Winning six trophies in total during his time at “The Bridge”, Di Matteo knows what expectation levels are like at a club that was becoming one of England’s superior forces when he was playing.
And now with the ruthlessness of a Russian owner in charge of all proceedings off the field, delivering success is a pressure he’ll have to cope with. However, with three cup-winning goals for the Blues, it’s one he could well relish under.
3 – Knowledge of the English game
Not only do foreign owners have very short patience in football, but the fans can also turn on a player, a team or a manager quite swiftly.
Di Matteo knows what expectation levels are like in this country and knows what he has to do to keep all those belonging to the club on his side. Unfortunately, it was something he couldn’t do in February 2011 when he experienced his first sacking as manager when in charge of West Bromwich Albion.

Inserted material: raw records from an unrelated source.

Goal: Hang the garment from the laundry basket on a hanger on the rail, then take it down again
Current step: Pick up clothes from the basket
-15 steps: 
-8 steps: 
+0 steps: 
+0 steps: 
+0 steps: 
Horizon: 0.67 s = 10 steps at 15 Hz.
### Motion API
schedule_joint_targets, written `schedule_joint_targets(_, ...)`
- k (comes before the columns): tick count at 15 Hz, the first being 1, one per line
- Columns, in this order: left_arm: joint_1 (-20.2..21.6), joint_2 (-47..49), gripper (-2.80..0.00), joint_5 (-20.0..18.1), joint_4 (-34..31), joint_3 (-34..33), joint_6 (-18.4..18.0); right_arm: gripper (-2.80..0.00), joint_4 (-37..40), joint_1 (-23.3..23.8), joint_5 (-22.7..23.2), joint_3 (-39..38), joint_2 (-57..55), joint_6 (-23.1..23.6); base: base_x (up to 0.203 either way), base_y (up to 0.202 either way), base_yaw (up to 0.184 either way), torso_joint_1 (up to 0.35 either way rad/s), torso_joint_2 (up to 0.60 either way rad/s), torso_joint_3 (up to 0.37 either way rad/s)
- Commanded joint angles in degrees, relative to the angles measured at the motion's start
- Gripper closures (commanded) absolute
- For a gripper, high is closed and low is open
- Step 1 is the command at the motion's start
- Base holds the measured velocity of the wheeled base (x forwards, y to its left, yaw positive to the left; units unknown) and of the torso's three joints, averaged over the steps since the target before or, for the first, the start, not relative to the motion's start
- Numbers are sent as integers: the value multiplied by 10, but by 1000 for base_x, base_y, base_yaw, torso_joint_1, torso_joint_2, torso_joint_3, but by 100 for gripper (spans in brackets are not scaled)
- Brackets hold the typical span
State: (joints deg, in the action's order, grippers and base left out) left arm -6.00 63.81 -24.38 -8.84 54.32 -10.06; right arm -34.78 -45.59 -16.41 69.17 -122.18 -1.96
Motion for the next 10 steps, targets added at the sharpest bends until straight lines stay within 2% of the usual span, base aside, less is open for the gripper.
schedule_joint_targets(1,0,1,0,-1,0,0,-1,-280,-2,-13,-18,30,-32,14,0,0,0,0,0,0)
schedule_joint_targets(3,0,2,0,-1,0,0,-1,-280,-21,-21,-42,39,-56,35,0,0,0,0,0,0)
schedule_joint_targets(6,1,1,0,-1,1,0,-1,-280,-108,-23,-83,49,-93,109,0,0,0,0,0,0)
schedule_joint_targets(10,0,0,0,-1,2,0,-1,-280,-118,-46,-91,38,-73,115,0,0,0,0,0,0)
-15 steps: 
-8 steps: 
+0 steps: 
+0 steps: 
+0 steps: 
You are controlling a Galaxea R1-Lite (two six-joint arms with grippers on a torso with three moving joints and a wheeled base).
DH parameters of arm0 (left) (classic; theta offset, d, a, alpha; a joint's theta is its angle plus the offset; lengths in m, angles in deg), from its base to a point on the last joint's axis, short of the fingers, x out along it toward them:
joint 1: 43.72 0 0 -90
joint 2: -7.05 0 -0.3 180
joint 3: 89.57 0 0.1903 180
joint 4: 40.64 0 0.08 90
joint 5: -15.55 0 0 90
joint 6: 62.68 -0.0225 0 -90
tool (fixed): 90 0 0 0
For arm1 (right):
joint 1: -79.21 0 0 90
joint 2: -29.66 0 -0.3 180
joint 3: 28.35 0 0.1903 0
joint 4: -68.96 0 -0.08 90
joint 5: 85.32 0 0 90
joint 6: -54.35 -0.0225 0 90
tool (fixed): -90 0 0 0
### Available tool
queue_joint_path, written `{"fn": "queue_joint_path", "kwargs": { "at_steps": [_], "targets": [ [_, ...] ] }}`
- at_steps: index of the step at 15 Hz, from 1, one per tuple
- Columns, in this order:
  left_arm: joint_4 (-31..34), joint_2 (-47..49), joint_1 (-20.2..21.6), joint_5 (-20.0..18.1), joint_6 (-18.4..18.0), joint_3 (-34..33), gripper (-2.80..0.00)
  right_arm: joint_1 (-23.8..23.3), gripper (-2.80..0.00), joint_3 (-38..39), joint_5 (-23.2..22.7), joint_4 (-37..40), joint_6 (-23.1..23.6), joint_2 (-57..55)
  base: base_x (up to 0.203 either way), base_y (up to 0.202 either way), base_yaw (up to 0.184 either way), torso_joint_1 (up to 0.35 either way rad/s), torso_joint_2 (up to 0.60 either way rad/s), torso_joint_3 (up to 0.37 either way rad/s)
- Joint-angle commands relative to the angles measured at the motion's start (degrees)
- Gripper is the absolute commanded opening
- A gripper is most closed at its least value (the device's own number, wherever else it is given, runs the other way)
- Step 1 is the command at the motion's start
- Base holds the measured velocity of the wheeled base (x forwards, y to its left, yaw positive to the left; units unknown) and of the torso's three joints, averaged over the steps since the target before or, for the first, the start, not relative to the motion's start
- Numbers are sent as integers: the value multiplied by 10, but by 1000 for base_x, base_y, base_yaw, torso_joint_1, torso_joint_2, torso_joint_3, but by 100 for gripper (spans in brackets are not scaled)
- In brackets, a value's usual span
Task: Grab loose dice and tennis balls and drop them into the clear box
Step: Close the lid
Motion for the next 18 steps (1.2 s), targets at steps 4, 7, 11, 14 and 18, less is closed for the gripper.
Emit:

However, before that he had built his reputation as a manager at lower league level, when he took Milton Keynes Dons to a play-off spot in his first season of management. The appointment at MK meant he could develop his own style and method of coaching based around the core of the English game, which proved to be successful, leading him to be poached by West Bromwich afterwards.
4 – Finances
In the current footballing world, it isn’t just players that can cost a club a huge amount of money. Chelsea paid a hefty £13.3 million to secure the services of AVB, when they indirectly paid FC Porto compensation to release him from his contract. However, just 40 games and eight months into his 4.5 million-per-year contract, Villas-Boas was relieved of his duties.
Now with no official manager in charge, various names have been mentioned on who will take the reigns at Chelsea. However, with the likes of Pep Guardiola (£8.7 million) and Jose Mourinho (£11.2 million) already on lucrative contracts, it would take a lot of money to persuade them to take the hot seat in South West London.
Di Matteo’s wages, reported to be increasing to £1.2 million per year since AVB’s dismissal, seems almost like pocket money to Roman Abramovich and therefore, should he remain on a similar pay packet, it would allow more money to be spent on new players.
5 – What he has achieved already
Finally, you have to look at Di Matteo’s record since he took control of Chelsea. He has now been manager of the Blues for 16 matches in all competitions and has accumulated 11 victories, four draws and just one defeat.
During this short reign, he has produced some incredible feats, with one of his first overturning a humiliating loss to Napoli in the last 16 of the UEFA Champions League, to progress into the quarter-finals.
Despite losing to title-chasing Manchester City in the league, he gained respectable results against Tottenham Hotspur and Aston Villa to really push towards the top four.
However, his highlight during his stint in charge is guiding the club to two cup finals. First, thrashing Tottenham Hotspur 5-1 in the FA Cup semi-final in front of a packed Wembley crowd with a dominant performance, then shocking European champions Barcelona, by triumphing 3-2 over two legs in the UEFA Champions League.
When you analyse everything, it seems to make sense that, despite looking abroad for your well-known managers that have a reputation for winning trophies in other countries, the answer to Chelsea’s management saga is right under their noses.
Abramovich should secure his services now, before someone else does.